Abstract A09: The role of asparagine in glutamine-independent proliferation of breast cancer cells

Abstract

Abstract The majority of proliferating cells utilize the carbon backbone of glutamine as a major anaplerotic input into the TCA cycle. In addition, glutamine serves as a donor of reduced nitrogen for the biosynthesis of purine and pyrimidine nucleotides, as well as for a number of non-essential amino acids. Thus, cells rely on external sources of glutamine for biomass accumulation and growth. However, recent data indicate that some cancer cell types – luminal breast cancer lines in particular – are able to proliferate in the absence of exogenous glutamine. Furthermore, luminal breast cancer lines display increased expression of GLUL (glutamine synthetase) and reduced expression of GLS1 (glutaminase), when compared to basal subtype. We sought to identify key metabolic determinants of glutamine-independent proliferation. As our preliminary data indicate, the presence of amino acid asparagine is required for the proliferation of luminal breast cancer cells as well as normal breast epithelial cells in the setting of glutamine deprivation.
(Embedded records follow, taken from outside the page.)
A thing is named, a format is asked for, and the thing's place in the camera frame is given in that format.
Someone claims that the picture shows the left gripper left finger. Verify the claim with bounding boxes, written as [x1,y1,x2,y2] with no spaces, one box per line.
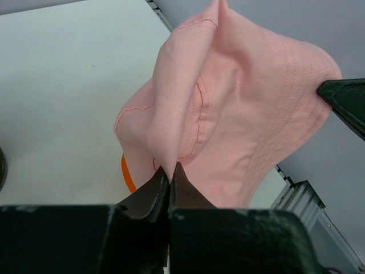
[1,168,169,273]

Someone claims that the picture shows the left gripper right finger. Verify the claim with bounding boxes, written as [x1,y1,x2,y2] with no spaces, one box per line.
[168,163,322,273]

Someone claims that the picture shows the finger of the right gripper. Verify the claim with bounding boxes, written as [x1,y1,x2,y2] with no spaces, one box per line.
[317,78,364,140]

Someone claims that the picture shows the orange cap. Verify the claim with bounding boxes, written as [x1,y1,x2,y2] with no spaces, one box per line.
[121,155,137,193]

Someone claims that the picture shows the pink cap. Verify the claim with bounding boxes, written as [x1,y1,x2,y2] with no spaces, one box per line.
[115,1,342,208]

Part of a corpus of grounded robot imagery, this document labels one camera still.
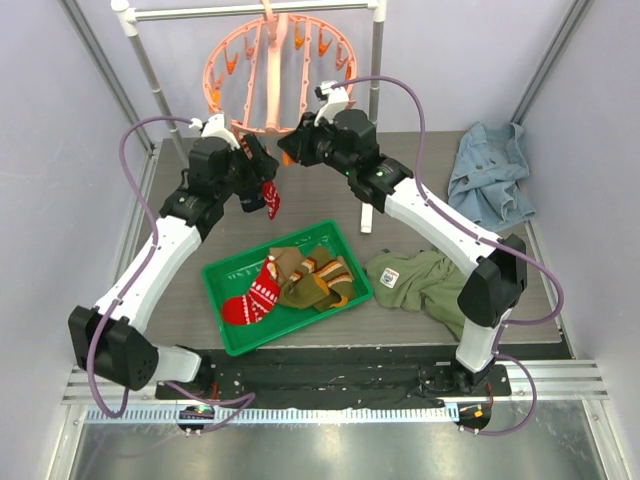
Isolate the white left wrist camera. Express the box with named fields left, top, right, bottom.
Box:
left=201, top=112, right=240, bottom=150

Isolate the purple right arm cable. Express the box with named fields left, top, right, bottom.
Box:
left=344, top=75, right=567, bottom=437

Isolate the olive green t-shirt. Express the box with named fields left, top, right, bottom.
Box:
left=364, top=249, right=466, bottom=340

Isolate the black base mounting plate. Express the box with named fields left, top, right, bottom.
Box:
left=177, top=345, right=512, bottom=410

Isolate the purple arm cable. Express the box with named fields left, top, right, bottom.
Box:
left=344, top=75, right=567, bottom=437
left=87, top=115, right=256, bottom=434

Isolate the red christmas sock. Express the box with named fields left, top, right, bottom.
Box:
left=222, top=256, right=281, bottom=326
left=262, top=181, right=281, bottom=220

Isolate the green plastic tray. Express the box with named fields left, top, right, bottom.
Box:
left=202, top=220, right=373, bottom=357

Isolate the navy blue sock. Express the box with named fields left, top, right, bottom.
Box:
left=237, top=187, right=266, bottom=213

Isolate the white metal clothes rack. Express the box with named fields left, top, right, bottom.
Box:
left=109, top=0, right=387, bottom=234

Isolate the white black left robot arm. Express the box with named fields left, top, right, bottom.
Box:
left=68, top=134, right=279, bottom=399

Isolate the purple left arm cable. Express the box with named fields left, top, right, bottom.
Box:
left=87, top=115, right=256, bottom=434

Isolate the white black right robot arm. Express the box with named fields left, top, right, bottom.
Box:
left=277, top=110, right=527, bottom=395

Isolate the light blue denim shirt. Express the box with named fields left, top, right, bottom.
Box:
left=447, top=122, right=535, bottom=232

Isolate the pink round clip hanger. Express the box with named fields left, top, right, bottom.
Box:
left=202, top=1, right=358, bottom=134

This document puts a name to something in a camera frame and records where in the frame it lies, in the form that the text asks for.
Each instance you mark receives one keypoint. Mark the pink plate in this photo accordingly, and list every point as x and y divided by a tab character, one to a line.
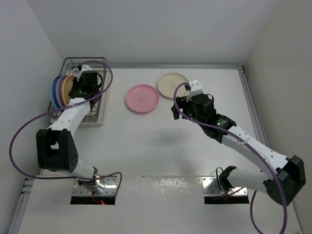
142	98

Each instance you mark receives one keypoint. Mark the beige drip tray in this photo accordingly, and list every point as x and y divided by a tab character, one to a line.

Both asparagine and glutamine contain amide groups in their respective side chains and are thus structurally similar to each other. However, most normal mammalian tissues – with the exception of the liver and the kidney – are unable to catabolize asparagine, making it essentially metabolically inert for the majority of cell types. Our group has previously shown that asparagine suppresses cell death in cells that depend on glutamine for survival. In this study, we attempt to elucidate the mechanism by which asparagine facilitates the biomass accumulation and proliferation of glutamine-independent cell types. First, we investigate whether luminal breast cancer cells may possess an ability to catabolize asparagine in a manner similar to glutaminolysis and thus use it as an alternative source of reduced nitrogen and carbon in a setting of glutamine deprivation. Second, we explore a potential regulatory metabolic function of asparagine, whereby it may regulate cellular glutamine synthesis and thus enable proliferation in conditions of glutamine deprivation. Citation Format: Natalya N. Pavlova, Craig B. Thompson. The role of asparagine in glutamine-independent proliferation of breast cancer cells. [abstract]. In: Proceedings of the AACR Special Conference: Metabolism and Cancer; Jun 7-10, 2015; Bellevue, WA. Philadelphia (PA): AACR; Mol Cancer Res 2016;14(1_Suppl):Abstract nr A09.